### Required work
Transcribe the records below in full; pictures stay out of the copy.
═════ Records
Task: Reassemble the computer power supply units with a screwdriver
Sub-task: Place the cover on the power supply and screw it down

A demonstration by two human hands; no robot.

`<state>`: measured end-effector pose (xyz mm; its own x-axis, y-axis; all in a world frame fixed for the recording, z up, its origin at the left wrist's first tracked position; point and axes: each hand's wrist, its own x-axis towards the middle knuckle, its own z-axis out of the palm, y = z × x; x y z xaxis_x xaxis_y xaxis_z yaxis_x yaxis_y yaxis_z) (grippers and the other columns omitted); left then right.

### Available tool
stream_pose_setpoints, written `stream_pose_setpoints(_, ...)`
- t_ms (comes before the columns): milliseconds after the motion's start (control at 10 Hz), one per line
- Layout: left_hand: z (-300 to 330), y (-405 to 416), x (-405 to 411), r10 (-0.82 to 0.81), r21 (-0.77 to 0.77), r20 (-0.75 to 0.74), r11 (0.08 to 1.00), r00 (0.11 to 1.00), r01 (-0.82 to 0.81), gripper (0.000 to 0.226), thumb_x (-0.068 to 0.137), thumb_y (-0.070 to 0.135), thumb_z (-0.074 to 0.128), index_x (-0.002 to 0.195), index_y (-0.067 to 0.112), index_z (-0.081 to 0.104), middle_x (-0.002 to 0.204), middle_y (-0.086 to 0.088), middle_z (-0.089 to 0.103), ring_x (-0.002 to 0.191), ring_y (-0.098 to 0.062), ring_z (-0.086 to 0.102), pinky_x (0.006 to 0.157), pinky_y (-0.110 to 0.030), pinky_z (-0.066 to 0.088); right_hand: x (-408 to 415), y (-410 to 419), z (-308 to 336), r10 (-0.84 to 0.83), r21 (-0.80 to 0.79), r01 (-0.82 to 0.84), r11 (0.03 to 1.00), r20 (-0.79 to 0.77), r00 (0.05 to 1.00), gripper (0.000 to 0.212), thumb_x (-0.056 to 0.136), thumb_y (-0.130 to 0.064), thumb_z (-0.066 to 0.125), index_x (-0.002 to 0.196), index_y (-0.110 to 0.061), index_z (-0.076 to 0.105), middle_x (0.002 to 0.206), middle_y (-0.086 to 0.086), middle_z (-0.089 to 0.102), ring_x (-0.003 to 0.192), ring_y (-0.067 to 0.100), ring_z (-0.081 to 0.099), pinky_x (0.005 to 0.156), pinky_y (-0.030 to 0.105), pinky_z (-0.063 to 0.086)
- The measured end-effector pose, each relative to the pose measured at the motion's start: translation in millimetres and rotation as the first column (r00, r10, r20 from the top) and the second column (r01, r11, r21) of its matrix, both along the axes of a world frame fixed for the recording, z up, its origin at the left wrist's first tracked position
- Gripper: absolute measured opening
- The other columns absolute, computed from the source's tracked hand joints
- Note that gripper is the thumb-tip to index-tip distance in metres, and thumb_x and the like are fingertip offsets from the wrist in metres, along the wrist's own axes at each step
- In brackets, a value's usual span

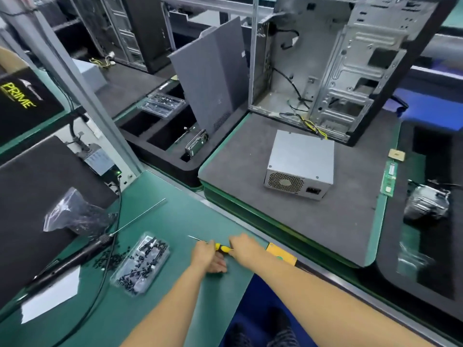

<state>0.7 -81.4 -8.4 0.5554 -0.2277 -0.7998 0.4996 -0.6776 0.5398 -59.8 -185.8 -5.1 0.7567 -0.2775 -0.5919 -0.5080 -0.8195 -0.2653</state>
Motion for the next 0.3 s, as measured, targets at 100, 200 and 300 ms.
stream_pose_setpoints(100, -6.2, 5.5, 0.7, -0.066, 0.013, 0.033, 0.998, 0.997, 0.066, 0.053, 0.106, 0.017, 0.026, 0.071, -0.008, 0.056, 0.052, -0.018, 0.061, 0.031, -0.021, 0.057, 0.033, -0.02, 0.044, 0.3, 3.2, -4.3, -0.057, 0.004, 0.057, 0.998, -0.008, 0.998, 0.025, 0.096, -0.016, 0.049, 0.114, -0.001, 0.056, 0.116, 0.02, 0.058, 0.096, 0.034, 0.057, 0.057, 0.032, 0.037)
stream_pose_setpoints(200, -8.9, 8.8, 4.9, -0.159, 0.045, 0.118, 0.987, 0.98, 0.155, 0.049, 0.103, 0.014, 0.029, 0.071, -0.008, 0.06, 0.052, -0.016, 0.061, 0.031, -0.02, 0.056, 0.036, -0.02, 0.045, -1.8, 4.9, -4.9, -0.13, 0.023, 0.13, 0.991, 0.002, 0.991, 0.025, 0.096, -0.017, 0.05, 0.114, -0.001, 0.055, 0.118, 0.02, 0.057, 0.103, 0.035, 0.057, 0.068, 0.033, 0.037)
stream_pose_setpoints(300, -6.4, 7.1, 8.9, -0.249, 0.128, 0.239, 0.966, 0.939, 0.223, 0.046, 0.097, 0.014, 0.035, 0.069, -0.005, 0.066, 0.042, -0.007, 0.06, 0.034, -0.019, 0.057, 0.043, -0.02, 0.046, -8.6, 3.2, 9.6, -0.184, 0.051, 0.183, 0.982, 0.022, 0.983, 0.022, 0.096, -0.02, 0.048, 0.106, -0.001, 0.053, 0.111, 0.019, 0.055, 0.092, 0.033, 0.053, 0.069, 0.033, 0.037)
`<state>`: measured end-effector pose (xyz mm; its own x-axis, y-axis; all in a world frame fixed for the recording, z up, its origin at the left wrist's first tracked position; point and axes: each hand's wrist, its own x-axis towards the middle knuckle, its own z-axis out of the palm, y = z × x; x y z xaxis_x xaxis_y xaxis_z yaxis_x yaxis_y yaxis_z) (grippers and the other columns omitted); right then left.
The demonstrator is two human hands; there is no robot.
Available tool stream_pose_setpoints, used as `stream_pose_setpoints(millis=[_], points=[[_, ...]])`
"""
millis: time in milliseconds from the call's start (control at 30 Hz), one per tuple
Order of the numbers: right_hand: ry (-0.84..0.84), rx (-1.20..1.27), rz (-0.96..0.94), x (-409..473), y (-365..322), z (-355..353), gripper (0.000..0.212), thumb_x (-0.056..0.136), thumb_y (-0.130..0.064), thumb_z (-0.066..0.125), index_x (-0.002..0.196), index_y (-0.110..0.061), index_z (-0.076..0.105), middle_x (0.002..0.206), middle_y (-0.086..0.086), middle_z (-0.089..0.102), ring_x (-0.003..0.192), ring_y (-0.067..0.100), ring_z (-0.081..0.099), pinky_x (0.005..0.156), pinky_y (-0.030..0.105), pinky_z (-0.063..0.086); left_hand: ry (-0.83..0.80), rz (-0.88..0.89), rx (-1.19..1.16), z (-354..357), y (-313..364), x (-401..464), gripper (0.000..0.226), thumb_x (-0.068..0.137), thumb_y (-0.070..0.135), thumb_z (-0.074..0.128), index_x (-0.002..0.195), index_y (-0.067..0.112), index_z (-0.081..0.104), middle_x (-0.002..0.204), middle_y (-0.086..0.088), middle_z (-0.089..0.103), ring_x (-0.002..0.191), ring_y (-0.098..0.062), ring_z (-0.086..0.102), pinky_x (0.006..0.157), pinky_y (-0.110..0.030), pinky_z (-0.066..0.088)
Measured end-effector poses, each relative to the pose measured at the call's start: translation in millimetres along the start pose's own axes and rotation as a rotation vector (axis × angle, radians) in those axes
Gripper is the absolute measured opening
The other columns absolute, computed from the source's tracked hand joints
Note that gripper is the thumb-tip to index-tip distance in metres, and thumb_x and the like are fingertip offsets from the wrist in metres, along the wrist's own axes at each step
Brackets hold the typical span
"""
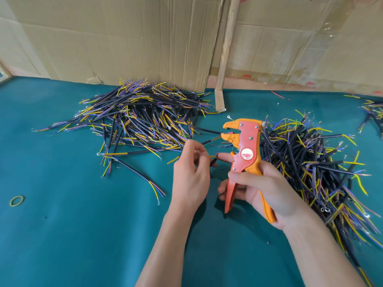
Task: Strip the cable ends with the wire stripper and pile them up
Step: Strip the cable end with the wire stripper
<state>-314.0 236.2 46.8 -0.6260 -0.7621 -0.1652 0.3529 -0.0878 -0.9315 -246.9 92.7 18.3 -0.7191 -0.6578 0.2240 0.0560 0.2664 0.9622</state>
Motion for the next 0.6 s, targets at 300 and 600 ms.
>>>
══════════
### Solution to the exercise
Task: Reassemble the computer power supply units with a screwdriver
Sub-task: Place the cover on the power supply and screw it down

A demonstration by two human hands; no robot.

`<state>`: measured end-effector pose (xyz mm; its own x-axis, y-axis; all in a world frame fixed for the recording, z up, its origin at the left wrist's first tracked position; point and axes: each hand's wrist, its own x-axis towards the middle knuckle, its own z-axis out of the palm, y = z × x; x y z xaxis_x xaxis_y xaxis_z yaxis_x yaxis_y yaxis_z) (grippers and the other columns omitted); left then right.

### Available tool
stream_pose_setpoints, written `stream_pose_setpoints(_, ...)`
- t_ms (comes before the columns): milliseconds after the motion's start (control at 10 Hz), one per line
- Layout: left_hand: z (-300 to 330), y (-405 to 416), x (-405 to 411), r10 (-0.82 to 0.81), r21 (-0.77 to 0.77), r20 (-0.75 to 0.74), r11 (0.08 to 1.00), r00 (0.11 to 1.00), r01 (-0.82 to 0.81), gripper (0.000 to 0.226), thumb_x (-0.068 to 0.137), thumb_y (-0.070 to 0.135), thumb_z (-0.074 to 0.128), index_x (-0.002 to 0.195), index_y (-0.067 to 0.112), index_z (-0.081 to 0.104), middle_x (-0.002 to 0.204), middle_y (-0.086 to 0.088), middle_z (-0.089 to 0.103), ring_x (-0.002 to 0.191), ring_y (-0.098 to 0.062), ring_z (-0.086 to 0.102), pinky_x (0.006 to 0.157), pinky_y (-0.110 to 0.030), pinky_z (-0.066 to 0.088); right_hand: x (-408 to 415), y (-410 to 419), z (-308 to 336), r10 (-0.84 to 0.83), r21 (-0.80 to 0.79), r01 (-0.82 to 0.84), r11 (0.03 to 1.00), r20 (-0.79 to 0.77), r00 (0.05 to 1.00), gripper (0.000 to 0.212), thumb_x (-0.056 to 0.136), thumb_y (-0.130 to 0.064), thumb_z (-0.066 to 0.125), index_x (-0.002 to 0.196), index_y (-0.110 to 0.061), index_z (-0.076 to 0.105), middle_x (0.002 to 0.206), middle_y (-0.086 to 0.086), middle_z (-0.089 to 0.102), ring_x (-0.003 to 0.192), ring_y (-0.067 to 0.100), ring_z (-0.081 to 0.099), pinky_x (0.005 to 0.156), pinky_y (-0.030 to 0.105), pinky_z (-0.063 to 0.086)
- The measured end-effector pose, each relative to the pose measured at the motion's start: translation in millimetres and rotation as the first column (r00, r10, r20 from the top) and the second column (r01, r11, r21) of its matrix, both along the axes of a world frame fixed for the recording, z up, its origin at the left wrist's first tracked position
- Gripper: absolute measured opening
- The other columns absolute, computed from the source's tracked hand joints
- Note that gripper is the thumb-tip to index-tip distance in metres, and thumb_x and the like are fingertip offsets from the wrist in metres, along the wrist's own axes at each step
- In brackets, a value's usual span


<state>0.7 -81.4 -8.4 0.5554 -0.2277 -0.7998 0.4996 -0.6776 0.5398 -59.8 -185.8 -5.1 0.7567 -0.2775 -0.5919 -0.5080 -0.8195 -0.2653</state>
Motion for the next 0.3 s, as measured, targets at 100, 200 and 300 ms.
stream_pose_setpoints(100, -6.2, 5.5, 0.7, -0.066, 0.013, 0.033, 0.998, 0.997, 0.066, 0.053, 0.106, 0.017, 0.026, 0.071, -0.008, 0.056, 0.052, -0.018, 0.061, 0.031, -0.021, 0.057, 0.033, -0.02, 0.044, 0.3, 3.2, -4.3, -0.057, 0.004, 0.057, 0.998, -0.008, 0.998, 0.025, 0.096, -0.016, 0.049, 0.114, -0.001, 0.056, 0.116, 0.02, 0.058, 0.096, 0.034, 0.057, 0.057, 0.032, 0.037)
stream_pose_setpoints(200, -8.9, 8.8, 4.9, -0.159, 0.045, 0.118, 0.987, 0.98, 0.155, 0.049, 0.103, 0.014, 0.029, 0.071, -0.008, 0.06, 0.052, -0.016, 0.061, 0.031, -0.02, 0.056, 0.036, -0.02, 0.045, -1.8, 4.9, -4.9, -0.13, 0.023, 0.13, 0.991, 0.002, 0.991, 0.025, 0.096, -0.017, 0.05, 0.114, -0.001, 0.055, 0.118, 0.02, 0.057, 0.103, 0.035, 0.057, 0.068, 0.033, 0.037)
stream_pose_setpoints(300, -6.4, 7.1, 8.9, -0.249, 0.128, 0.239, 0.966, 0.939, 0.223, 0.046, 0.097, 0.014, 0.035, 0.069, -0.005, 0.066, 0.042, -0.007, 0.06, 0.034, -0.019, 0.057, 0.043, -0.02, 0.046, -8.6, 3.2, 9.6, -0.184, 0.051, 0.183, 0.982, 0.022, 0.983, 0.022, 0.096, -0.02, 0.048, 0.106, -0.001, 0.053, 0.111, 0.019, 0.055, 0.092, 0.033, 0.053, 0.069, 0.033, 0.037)
`<state>`: measured end-effector pose (xyz mm; its own x-axis, y-axis; all in a world frame fixed for the recording, z up, its origin at the left wrist's first tracked position; point and axes: each hand's wrist, its own x-axis towards the middle knuckle, its own z-axis out of the palm, y = z × x; x y z xaxis_x xaxis_y xaxis_z yaxis_x yaxis_y yaxis_z) (grippers and the other columns omitted); right then left.
The demonstrator is two human hands; there is no robot.
Available tool stream_pose_setpoints, used as `stream_pose_setpoints(millis=[_], points=[[_, ...]])`
"""
millis: time in milliseconds from the call's start (control at 30 Hz), one per tuple
Order of the numbers: right_hand: ry (-0.84..0.84), rx (-1.20..1.27), rz (-0.96..0.94), x (-409..473), y (-365..322), z (-355..353), gripper (0.000..0.212), thumb_x (-0.056..0.136), thumb_y (-0.130..0.064), thumb_z (-0.066..0.125), index_x (-0.002..0.196), index_y (-0.110..0.061), index_z (-0.076..0.105), middle_x (0.002..0.206), middle_y (-0.086..0.086), middle_z (-0.089..0.102), ring_x (-0.003..0.192), ring_y (-0.067..0.100), ring_z (-0.081..0.099), pinky_x (0.005..0.156), pinky_y (-0.030..0.105), pinky_z (-0.063..0.086); left_hand: ry (-0.83..0.80), rz (-0.88..0.89), rx (-1.19..1.16), z (-354..357), y (-313..364), x (-401..464), gripper (0.000..0.226), thumb_x (-0.068..0.137), thumb_y (-0.070..0.135), thumb_z (-0.074..0.128), index_x (-0.002..0.195), index_y (-0.067..0.112), index_z (-0.081..0.104), middle_x (-0.002..0.204), middle_y (-0.086..0.088), middle_z (-0.089..0.103), ring_x (-0.002..0.191), ring_y (-0.098..0.062), ring_z (-0.086..0.102), pinky_x (0.006..0.157), pinky_y (-0.110..0.030), pinky_z (-0.066..0.088)
Measured end-effector poses, each relative to the pose measured at the call's start: translation in millimetres along the start pose's own axes and rotation as a rotation vector (axis × angle, radians) in those axes
Gripper is the absolute measured opening
The other columns absolute, computed from the source's tracked hand joints
Note that gripper is the thumb-tip to index-tip distance in metres, and thumb_x and the like are fingertip offsets from the wrist in metres, along the wrist's own axes at each step
Brackets hold the typical span
"""
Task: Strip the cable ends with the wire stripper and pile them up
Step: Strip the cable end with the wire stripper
<state>-314.0 236.2 46.8 -0.6260 -0.7621 -0.1652 0.3529 -0.0878 -0.9315 -246.9 92.7 18.3 -0.7191 -0.6578 0.2240 0.0560 0.2664 0.9622</state>
Motion for the next 0.6 s, targets at 300 and 600 ms.
>>>

The exercise requires nothing else.